+++ Input data +++

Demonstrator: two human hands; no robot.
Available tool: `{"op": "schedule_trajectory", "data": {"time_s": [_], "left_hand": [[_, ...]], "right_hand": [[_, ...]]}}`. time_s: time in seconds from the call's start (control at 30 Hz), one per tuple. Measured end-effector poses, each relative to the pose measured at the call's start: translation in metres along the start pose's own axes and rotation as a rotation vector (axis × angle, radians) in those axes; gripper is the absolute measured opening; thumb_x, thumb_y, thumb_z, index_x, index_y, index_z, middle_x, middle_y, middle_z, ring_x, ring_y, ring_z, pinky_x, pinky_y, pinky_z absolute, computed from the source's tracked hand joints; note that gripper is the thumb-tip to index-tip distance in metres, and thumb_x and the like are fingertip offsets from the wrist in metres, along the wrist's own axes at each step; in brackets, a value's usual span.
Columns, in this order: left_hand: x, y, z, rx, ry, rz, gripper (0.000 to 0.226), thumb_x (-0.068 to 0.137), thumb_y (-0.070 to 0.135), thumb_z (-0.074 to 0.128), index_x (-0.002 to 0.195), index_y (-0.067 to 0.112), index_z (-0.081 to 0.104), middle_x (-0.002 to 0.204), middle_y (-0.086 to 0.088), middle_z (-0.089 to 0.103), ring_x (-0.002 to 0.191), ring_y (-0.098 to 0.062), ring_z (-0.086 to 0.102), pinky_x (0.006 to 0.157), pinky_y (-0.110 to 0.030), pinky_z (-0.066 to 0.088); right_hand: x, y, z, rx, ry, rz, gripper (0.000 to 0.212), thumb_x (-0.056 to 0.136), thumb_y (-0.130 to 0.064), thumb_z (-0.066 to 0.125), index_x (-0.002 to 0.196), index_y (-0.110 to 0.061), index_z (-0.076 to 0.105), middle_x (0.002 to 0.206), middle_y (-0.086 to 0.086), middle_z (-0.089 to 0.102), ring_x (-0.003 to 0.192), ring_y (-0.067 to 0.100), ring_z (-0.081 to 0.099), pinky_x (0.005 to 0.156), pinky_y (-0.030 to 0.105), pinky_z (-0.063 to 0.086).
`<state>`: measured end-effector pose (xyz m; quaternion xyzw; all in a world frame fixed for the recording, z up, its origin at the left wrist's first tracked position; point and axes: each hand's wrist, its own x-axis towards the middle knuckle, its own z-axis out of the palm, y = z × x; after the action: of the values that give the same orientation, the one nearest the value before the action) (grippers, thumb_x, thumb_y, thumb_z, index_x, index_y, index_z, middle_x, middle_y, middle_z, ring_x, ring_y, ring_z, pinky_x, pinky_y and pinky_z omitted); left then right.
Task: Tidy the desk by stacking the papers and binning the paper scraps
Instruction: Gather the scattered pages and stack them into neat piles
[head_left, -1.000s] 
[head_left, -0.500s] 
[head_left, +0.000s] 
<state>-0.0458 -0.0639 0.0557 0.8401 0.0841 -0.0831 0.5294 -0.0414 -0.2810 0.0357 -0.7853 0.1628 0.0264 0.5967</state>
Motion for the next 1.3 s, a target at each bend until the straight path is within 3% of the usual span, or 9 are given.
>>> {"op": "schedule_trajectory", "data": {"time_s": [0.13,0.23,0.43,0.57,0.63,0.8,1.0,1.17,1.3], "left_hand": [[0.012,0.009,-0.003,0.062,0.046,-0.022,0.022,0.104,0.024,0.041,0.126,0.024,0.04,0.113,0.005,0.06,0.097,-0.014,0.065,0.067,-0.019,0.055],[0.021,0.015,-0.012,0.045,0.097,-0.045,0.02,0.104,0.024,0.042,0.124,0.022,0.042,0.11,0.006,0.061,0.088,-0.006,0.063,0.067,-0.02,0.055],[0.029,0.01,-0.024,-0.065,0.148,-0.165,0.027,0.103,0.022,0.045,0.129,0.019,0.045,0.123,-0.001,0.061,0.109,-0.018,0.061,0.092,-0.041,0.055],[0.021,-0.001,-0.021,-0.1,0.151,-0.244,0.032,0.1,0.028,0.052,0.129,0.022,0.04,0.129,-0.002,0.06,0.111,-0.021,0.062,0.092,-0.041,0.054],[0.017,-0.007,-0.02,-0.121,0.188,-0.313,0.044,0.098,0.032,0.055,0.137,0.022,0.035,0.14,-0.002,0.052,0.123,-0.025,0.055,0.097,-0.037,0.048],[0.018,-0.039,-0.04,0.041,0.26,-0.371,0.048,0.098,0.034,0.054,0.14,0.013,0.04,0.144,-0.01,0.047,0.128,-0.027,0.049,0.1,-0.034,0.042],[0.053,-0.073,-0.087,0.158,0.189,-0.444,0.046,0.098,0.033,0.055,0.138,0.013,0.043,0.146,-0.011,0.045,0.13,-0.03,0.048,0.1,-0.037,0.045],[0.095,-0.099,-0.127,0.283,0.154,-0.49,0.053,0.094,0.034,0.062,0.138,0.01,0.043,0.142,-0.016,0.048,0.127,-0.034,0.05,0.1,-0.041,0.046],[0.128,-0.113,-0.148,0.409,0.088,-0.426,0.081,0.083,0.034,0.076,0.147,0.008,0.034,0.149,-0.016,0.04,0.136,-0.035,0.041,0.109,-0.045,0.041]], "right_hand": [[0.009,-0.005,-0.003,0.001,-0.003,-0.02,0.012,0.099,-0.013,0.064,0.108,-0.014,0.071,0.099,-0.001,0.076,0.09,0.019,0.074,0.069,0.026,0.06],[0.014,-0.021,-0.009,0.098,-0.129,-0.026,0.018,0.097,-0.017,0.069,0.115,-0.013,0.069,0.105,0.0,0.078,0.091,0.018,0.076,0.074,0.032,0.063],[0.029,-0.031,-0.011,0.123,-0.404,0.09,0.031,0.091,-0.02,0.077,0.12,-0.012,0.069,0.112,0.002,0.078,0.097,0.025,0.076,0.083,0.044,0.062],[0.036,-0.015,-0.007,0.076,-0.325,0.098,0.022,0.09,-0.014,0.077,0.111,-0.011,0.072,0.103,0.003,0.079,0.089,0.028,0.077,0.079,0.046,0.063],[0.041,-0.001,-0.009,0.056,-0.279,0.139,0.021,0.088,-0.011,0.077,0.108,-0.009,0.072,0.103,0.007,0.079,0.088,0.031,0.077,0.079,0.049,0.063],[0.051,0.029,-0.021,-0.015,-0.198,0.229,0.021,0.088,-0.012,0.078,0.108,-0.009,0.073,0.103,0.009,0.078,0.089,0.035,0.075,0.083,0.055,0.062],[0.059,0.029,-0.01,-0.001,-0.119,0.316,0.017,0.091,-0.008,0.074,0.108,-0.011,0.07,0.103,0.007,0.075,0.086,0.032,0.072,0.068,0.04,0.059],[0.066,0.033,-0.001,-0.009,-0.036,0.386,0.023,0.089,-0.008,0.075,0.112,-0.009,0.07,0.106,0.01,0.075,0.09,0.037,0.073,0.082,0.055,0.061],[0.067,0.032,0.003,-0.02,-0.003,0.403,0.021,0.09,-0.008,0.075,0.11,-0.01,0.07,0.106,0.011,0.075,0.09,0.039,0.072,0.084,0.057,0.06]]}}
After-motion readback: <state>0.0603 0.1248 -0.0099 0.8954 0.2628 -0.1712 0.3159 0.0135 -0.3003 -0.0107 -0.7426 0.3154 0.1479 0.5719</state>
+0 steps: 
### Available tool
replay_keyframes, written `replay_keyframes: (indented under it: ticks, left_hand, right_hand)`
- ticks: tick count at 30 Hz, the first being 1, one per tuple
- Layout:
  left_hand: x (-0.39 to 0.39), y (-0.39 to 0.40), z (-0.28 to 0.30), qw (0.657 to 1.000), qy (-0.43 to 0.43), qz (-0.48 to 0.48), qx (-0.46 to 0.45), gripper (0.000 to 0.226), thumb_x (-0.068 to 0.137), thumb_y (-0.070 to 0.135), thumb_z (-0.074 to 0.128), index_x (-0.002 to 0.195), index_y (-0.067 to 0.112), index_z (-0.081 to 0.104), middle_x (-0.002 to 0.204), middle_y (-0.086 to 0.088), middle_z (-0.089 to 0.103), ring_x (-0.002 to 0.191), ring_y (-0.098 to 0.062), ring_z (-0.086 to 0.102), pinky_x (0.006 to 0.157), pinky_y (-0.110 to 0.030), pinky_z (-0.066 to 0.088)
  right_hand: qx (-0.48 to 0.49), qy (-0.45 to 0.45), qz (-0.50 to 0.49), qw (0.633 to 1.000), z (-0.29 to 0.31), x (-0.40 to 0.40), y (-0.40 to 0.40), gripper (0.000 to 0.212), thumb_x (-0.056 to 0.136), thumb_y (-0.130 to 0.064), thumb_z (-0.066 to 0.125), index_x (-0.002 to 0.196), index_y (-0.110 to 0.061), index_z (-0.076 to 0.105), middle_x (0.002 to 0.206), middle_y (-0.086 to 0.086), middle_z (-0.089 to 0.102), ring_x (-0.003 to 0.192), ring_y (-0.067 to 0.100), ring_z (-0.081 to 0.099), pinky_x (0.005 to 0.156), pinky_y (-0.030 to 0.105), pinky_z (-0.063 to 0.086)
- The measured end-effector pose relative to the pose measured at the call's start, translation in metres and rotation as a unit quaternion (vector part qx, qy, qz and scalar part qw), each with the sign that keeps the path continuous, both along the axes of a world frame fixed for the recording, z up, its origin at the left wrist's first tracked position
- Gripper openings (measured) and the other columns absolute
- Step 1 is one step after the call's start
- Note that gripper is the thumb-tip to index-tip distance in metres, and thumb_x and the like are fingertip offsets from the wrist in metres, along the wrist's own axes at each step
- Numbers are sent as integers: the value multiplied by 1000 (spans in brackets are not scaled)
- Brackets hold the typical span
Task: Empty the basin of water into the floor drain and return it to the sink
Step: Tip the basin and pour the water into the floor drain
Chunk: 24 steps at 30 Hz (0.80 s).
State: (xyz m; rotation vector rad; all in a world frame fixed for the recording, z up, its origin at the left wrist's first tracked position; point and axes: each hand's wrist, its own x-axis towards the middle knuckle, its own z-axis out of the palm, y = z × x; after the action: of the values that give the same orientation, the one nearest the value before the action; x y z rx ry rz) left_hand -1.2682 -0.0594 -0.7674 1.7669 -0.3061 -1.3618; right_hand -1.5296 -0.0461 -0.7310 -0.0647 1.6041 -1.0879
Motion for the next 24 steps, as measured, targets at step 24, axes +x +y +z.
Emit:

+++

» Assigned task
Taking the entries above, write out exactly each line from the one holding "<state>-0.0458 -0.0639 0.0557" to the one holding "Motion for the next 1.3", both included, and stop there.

» Exercise answer
<state>-0.0458 -0.0639 0.0557 0.8401 0.0841 -0.0831 0.5294 -0.0414 -0.2810 0.0357 -0.7853 0.1628 0.0264 0.5967</state>
Motion for the next 1.3 s, a target at each bend until the straight path is within 3% of the usual span, or 9 are given.

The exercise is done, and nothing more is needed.